Next: , Previous: Quoted strings, Up: More advanced concepts


4.12 Regular expressions

Regular expressions can be used in cfengine in connection with editfiles and processes to search for lines matching certain expressions. A regular expression is a generalized wildcard. In cfengine wildcards, you can use the characters '*' and '?' to match any character or number of characters. Regular expressions are more complicated than wildcards, but have far more flexibility.

NOTE: the special characters `*' and `?' used in wildcards do not have the same meanings as regular expressions!.

Some regular expressions match only a single string. For example, every string which contains no special characters is a regular expression which matches only a string identical to itself. Thus the regular expression `cfengine' would match only the string "cfengine", not "Cfengine" or "cfengin" etc. Other regular expressions could match more general strings. For instance, the regular expression `c*' matches any number of c's (including none). Thus this expression would match the empty string, "c", "cccc", "ccccccccc", but not "cccx".

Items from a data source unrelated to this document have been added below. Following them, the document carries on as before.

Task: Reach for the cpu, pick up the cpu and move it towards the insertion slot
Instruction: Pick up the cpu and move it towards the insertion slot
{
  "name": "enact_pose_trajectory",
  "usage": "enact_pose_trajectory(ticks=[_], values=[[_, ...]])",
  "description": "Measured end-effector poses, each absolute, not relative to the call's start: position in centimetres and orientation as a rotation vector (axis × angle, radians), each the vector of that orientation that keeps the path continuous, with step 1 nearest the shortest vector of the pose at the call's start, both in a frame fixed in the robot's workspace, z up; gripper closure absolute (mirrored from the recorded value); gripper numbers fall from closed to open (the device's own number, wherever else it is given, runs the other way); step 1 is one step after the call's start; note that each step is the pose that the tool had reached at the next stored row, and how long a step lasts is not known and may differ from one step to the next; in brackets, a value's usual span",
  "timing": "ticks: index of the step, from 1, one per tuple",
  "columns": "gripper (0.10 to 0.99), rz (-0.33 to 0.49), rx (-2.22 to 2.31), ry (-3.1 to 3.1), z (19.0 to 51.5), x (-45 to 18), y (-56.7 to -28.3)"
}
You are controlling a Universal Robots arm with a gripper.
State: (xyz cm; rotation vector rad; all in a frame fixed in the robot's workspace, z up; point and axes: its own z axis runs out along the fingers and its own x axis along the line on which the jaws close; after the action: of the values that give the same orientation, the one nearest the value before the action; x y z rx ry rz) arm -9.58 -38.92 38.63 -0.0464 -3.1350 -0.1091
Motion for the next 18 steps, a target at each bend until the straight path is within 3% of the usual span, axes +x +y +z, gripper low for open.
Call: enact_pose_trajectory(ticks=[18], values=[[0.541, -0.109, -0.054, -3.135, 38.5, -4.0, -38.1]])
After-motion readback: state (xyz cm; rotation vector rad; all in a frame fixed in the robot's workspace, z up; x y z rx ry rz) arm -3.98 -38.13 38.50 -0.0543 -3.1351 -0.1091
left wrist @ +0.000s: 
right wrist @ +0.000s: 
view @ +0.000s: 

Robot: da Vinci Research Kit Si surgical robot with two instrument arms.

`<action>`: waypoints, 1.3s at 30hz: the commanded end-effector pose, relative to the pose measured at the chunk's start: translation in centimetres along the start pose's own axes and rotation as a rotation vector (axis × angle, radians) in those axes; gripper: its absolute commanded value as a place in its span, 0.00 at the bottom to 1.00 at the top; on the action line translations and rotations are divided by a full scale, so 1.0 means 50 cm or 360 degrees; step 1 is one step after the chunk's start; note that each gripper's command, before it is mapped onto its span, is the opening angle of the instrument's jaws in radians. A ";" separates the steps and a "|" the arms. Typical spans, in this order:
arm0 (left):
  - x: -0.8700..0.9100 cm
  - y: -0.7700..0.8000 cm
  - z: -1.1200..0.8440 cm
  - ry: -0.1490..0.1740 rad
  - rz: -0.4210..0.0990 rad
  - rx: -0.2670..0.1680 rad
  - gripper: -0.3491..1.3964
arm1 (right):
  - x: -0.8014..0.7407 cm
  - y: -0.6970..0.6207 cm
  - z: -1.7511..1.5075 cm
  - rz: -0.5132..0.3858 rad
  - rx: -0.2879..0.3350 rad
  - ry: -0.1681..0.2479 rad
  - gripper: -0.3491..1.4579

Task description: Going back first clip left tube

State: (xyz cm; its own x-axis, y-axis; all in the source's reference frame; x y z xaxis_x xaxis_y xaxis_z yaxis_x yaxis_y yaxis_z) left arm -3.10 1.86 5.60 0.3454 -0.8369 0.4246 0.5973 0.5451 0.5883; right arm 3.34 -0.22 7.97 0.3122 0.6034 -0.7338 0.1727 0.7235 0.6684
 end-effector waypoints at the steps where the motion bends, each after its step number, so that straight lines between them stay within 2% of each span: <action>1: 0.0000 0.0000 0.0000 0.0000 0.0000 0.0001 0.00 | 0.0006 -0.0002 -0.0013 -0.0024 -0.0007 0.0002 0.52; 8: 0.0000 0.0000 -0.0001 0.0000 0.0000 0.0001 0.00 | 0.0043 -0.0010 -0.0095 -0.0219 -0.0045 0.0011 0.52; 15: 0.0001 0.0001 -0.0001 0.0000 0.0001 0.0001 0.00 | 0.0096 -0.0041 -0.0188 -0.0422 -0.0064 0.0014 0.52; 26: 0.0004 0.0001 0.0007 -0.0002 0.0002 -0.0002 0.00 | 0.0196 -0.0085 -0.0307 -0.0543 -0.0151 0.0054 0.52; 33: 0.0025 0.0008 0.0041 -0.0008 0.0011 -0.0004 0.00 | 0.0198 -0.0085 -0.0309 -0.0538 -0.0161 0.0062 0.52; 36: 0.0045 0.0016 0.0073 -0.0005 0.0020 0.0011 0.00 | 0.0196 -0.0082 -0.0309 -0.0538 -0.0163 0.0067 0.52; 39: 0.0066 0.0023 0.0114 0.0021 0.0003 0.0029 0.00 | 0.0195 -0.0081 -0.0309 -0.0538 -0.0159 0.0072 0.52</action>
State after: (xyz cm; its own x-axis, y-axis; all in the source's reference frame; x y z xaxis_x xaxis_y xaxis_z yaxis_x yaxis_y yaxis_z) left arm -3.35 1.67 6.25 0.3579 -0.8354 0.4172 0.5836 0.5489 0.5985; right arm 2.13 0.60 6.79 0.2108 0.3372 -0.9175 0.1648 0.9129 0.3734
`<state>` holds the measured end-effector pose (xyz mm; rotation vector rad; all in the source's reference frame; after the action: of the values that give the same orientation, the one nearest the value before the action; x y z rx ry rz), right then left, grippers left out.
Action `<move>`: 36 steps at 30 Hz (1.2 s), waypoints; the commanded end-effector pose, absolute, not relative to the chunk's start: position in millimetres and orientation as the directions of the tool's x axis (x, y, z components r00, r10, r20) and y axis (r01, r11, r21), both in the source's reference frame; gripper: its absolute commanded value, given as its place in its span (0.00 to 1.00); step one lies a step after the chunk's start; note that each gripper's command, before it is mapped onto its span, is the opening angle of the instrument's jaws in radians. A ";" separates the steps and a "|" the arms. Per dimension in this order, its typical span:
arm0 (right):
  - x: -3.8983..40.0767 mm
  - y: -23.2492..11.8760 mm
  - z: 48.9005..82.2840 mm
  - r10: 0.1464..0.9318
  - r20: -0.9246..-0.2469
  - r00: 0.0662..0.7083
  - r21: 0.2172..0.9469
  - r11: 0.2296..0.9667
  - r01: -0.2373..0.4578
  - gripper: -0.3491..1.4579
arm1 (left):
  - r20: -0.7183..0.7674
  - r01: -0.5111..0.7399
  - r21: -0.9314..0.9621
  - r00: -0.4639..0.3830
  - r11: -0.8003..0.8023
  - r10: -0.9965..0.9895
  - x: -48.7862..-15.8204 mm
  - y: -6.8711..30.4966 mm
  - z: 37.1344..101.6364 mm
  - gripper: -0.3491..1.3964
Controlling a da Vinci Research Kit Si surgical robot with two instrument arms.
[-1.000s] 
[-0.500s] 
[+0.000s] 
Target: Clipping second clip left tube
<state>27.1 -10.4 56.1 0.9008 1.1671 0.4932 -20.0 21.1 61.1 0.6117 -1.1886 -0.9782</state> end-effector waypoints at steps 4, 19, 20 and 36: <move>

Here is a list of regular expression special characters and operators.

`\'
The backslash character normally has a special purpose: either to introduce a special command, or to tell the expression interpreter that the next character is not to be treated as a special character. The backslash character stands for itself only when protected by square brackets [\] or quoted with a backslash itself `\\'.
`\b'
Matches word boundary operator.
`\B'
Match within a word (operator).
`\<'
Match beginning of word.
`\>'
Match end of word.
`\w'
Match a character which can be part of a word.
`\W'
Match a character which cannot be part of a word.
`any character'
Matches itself.
`.'
Matches any character
`*'
Match zero or more instances of the previous object. e.g. `c*'. If no object precedes it, it represents a literal asterisk.
`+'
Match one or more instances of the preceding object.
`?'
Match zero or one instance of the preceding object.
`{ }'
Number of matches operator. `{5}' would match exactly 5 instances of the previous object. `{6,}' would match at least 6 instances of the previous object. `{7,12}' would match at least 7 instances of, but no more than 12 instances of the preceding object. Clearly the first number must be less than the second to make a valid search expression.
`|'
The logical OR operator, OR's any two regular expressions.
`[list]'
Defines a list of characters which are to be considered as a single object (ORed). e.g. `[a-z]' matches any character in the range a to z, `abcd' matches either a, b, c or d. Most characters are ordinary inside a list, but there are some exceptions: `]' ends the list unless it is the first item, `\' quotes the next character, `[:' and `:]' define a character class operator (see below), and `-' represents a range of characters unless it is the first or last character in the list.
`[^list]'
Defines a list of characters which are NOT to be matched. i.e. match any character except those in the list.
``[:class:]''
Defines a class of characters, using the ctype-library.
alnum
Alpha numeric character
alpha
An alphabetic character
blank
A space or a TAB
cntrl
A control character.
digit
0-9
graph
same as print, without space
lower
a lower case letter
print
printable characters (non control characters)
punct
neither control nor alphanumeric symbols
space
space, carriage return, line-feed, vertical tab and form-feed.
upper
upper case letter
xdigit
a hexadecimal digit 0-9, a-f

``( )''
Groups together any number of operators.
`\digit'
Back-reference operator (refer to the GNU regex documentation).
`^'
Match start of a line.
`$'
Match the end of a line.

Here is a few examples. Remember that some commands look for a regular expression match of part of a string, while others require a match of the entire string (see Reference manual).

     
     ^#        match string beginning with the # symbol
     ^[^#]      match string not beginning with the # symbol
     ^[A-Z].+  match a string beginning with an uppercase letter
               followed by at least one other character